DATASET EXTRACT =>
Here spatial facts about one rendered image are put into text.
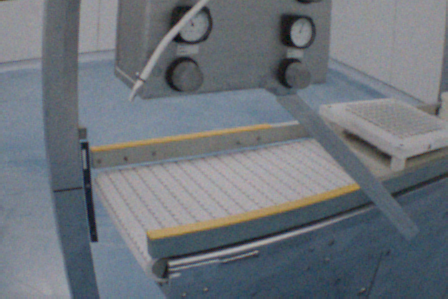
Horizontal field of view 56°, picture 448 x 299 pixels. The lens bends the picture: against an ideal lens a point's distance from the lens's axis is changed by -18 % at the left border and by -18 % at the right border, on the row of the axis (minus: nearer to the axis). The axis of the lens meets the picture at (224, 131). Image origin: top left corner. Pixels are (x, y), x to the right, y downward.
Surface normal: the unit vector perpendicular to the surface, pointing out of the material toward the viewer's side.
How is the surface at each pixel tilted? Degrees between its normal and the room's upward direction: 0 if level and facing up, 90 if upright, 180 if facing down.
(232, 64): 90
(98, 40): 90
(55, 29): 90
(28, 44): 90
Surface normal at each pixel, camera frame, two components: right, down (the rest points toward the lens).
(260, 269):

ABOUT THIS EXERCISE => The entries above are to be repeated exactly, except for any pictures.

WRITTEN SOLUTION =>
Here spatial facts about one rendered image are put into text.
Horizontal field of view 56°, picture 448 x 299 pixels. The lens bends the picture: against an ideal lens a point's distance from the lens's axis is changed by -18 % at the left border and by -18 % at the right border, on the row of the axis (minus: nearer to the axis). The axis of the lens meets the picture at (224, 131). Image origin: top left corner. Pixels are (x, y), x to the right, y downward.
Surface normal: the unit vector perpendicular to the surface, pointing out of the material toward the viewer's side.
How is the surface at each pixel tilted? Degrees between its normal and the room's upward direction: 0 if level and facing up, 90 if upright, 180 if facing down.
(232, 64): 90
(98, 40): 90
(55, 29): 90
(28, 44): 90
Surface normal at each pixel, camera frame, two components: right, down (the rest points toward the lens).
(260, 269):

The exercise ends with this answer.